[Stored records]
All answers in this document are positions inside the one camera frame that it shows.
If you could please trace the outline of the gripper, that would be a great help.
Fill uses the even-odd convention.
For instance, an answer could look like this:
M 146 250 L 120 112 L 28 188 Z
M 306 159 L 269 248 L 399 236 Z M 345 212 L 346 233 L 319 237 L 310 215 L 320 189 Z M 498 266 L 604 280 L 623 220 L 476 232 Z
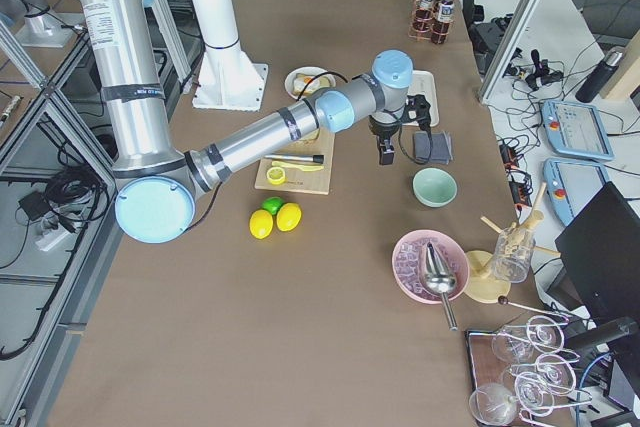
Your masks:
M 368 121 L 369 129 L 376 137 L 379 165 L 392 165 L 395 156 L 392 137 L 399 131 L 400 120 L 391 114 L 378 112 L 370 115 Z

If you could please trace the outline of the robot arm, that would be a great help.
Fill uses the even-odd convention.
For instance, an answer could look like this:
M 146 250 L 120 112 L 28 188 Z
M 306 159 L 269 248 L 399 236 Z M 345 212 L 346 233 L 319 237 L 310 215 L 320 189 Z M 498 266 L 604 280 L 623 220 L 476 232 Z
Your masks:
M 185 233 L 196 202 L 235 172 L 318 130 L 402 113 L 412 81 L 410 57 L 387 50 L 369 72 L 322 88 L 199 151 L 172 144 L 165 95 L 153 59 L 143 0 L 79 0 L 119 151 L 116 219 L 130 237 L 163 243 Z

WHAT THIS TASK INVOLVES:
Find the lines above that contain the word "help" and copy each one.

COMPLETED TASK:
If you could please trace the outline of the gripper, that would be a great help.
If you could please trace the outline of the robot arm, that would be a great help.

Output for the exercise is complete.